C. Direct Examination - Form of Questions

Witnesses should be asked neutral questions and may not be asked leading questions on direct examination. Neutral questions are open-ended questions that do not suggest the answer and that usually invite the witness to give a narrative response. A leading question is one that suggests to the witness the answer desired by the examining attorney and often suggests a “yes” or “no” answer.

Examples:

1. Proper direct examination questions: a. What did you see? b. What happened next? 2. Leading questions (not permitted on direct): a. Isn’t it true that you saw the defendant run into the alley? b.

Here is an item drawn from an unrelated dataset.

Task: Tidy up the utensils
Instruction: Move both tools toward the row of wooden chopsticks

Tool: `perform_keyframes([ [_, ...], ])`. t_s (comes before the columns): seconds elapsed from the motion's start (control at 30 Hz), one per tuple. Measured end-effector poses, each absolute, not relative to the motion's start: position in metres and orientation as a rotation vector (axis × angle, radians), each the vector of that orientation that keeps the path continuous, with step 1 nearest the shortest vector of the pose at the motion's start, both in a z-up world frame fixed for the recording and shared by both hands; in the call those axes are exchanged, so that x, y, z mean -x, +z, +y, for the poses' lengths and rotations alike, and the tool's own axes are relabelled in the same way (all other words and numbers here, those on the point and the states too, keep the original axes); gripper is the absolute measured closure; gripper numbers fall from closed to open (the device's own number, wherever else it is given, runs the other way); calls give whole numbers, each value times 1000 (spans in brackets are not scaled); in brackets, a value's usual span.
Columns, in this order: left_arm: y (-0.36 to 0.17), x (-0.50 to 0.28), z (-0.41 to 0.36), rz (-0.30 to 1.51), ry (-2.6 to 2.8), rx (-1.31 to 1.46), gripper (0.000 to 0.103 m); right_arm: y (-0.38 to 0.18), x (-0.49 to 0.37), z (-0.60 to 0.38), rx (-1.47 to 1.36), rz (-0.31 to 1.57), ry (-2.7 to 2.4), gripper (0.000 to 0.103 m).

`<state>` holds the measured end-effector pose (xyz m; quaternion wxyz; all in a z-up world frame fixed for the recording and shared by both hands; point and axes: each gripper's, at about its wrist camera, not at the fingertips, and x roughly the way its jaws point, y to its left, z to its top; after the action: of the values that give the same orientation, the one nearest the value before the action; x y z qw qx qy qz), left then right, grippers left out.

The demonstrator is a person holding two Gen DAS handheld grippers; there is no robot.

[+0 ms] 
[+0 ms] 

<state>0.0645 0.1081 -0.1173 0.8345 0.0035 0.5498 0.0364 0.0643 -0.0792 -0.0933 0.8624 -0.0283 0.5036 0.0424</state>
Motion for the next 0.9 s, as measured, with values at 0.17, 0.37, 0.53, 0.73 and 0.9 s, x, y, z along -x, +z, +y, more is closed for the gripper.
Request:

After you saw the defendant run into the alley, you called the

police, didn’t you?

D. Cross Examination - Form of Questions An attorney should usually, if not always, ask leading questions when cross-examining the opponent’s witness. Open-ended questions tend to evoke a narrative answer, such as “why” or “explain,” and should be avoided. (Leading questions are not permitted on direct examination because it is thought to be unfair for an attorney to suggest answers to a witness whose testimony is already considered to favor that attorney’s side of the case. Leading questions are encouraged on cross-examination because witnesses called by the opposing side may be reluctant to admit facts that favor the cross-examining attorney’s side of the case.) However, it is not a violation of this rule to ask a non-leading question on cross-examination. Examples:

1. Good leading cross-examination question: Isn’t it true that it was almost completely dark outside when you say you saw the defendant run into the alley? (This is a good question where the witness’s statement says it was “almost completely dark,” but a potentially dangerous question when the statement says it was “getting pretty dark out.”

2. Poor cross-examination question: How dark was it when you saw the defendant run into the alley? (The witness could answer, “It wasn’t completely dark. I could see him.”)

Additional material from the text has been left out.